Certaines employées de l’organisation ont d’ailleurs exprimé leur frustration et leurs craintes face à l’avenir après que Médecins Sans Frontières (MSF) ait condamné la décision de l’Émirat islamique dans un communiqué de presse publié le 29 décembre 2022.

« À l’hôpital, nous traitons beaucoup de femmes. Quand elles se trouvent malades ou qu’elles accouchent, elles doivent avoir un endroit où aller. Si les talibans empêchent le personnel féminin de travailler, personne ne pourra s’occuper d’elles », explique Farzaneh[1], une Afghane qui travaille avec MSF. « La santé d’une femme affecte la santé de toute sa famille : si elle n’a pas accès aux services prénatals et postnatals, la vie de ses enfants sera également menacée. Cette interdiction ne touche pas seulement les femmes, elle affectera le pays tout entier.

« Si cette interdiction s’étend aux travailleuses de la santé, les choses seront également très difficiles pour les patientes », explique un autre membre du personnel de MSF. « Beaucoup de familles n’accepteront pas qu’une femme soit traitée par un homme. Tout cela peut nuire aux Afghanes de plusieurs façons, et l’une des conséquences sera une augmentation de la mortalité maternelle et infantile. »

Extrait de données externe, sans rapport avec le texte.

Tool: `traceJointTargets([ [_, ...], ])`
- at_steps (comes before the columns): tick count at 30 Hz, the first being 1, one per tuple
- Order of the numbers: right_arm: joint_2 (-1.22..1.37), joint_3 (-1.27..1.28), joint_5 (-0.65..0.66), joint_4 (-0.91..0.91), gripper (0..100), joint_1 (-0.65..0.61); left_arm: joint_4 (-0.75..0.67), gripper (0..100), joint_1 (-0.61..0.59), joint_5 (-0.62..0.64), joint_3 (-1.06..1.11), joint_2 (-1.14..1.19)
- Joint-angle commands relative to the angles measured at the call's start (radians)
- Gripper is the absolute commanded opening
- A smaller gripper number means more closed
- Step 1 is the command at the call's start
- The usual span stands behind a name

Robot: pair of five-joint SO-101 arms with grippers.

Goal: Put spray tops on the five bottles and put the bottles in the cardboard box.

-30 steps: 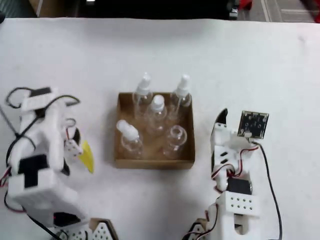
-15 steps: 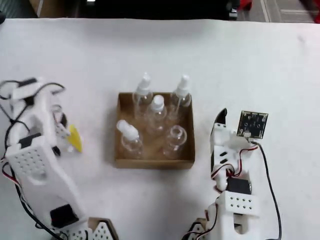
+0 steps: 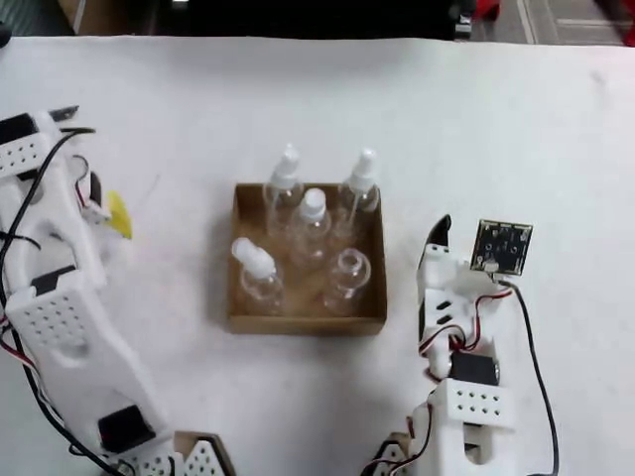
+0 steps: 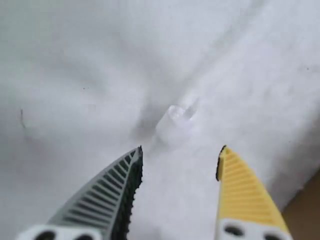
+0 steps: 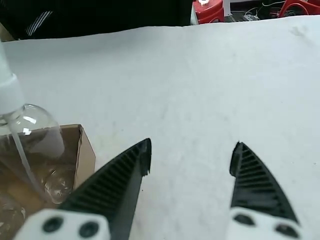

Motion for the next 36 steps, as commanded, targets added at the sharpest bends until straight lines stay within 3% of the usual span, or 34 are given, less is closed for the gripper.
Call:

En plus d’exacerber les problèmes d’accès à l’aide humanitaire qui existent déjà, l’interdiction de l’Émirat islamique aggrave une situation sociale et économique désastreuse dans un pays paralysé par le chômage et les sanctions imposées par les gouvernements étrangers, et en particulier par l’administration américaine qui contrôle encore une grande partie des fonds de la Banque centrale afghane. « Je suis le soutien de sept personnes dans ma famille. Si je perds mon travail, personne ne pourra subvenir à leurs besoins », explique Benesh, une autre travailleuse de MSF en Afghanistan. « Ici, beaucoup de femmes sont le seul soutien financier de leur famille, parce que les hommes sont incapables de travailler, ont fui le pays ou sont morts. Chaque jour, je pense à ce qu’il m’arriverait si je n’étais plus autorisée à travailler. »

Les femmes et les enfants font partie des groupes les plus vulnérabilisés en Afghanistan, et les préoccupations soulevées par le personnel féminin de MSF font écho à celles d’autres Afghanes. « La récente interdiction a déjà causé une détresse psychologique pour de nombreuses femmes et leurs familles. Nous craignons que chaque jour au travail soit le dernier. Se rendre au travail semble de plus en plus difficile. Aux points de contrôle, les autorités trouvent toutes sortes de prétextes pour empêcher les femmes de se déplacer librement. Par exemple, ma sœur est récemment tombée malade, et alors qu’elle était en route vers l’hôpital, on lui a interdit le passage parce qu’elle n’était pas accompagnée d’un mahram (chaperon). Elle est restée là pendant environ 50 minutes, dehors et dans le froid, avant que mon frère arrive et qu’on les laisse partir. Nous ne sommes pas des citoyennes à part entière. »

« Je voudrais également dire une chose aux personnes qui pourraient lire ceci : s’il vous plaît, n’oubliez pas les femmes en Afghanistan », dit Soraya, une autre collègue afghane. « Aucune société ne peut fonctionner adéquatement sans les femmes et les hommes. Nous devons tous et toutes apporter notre contribution pour améliorer les choses dans nos communautés. »


[1] Le nom de chacune des femmes citées dans l’article a été modifé pour protéger leur identité.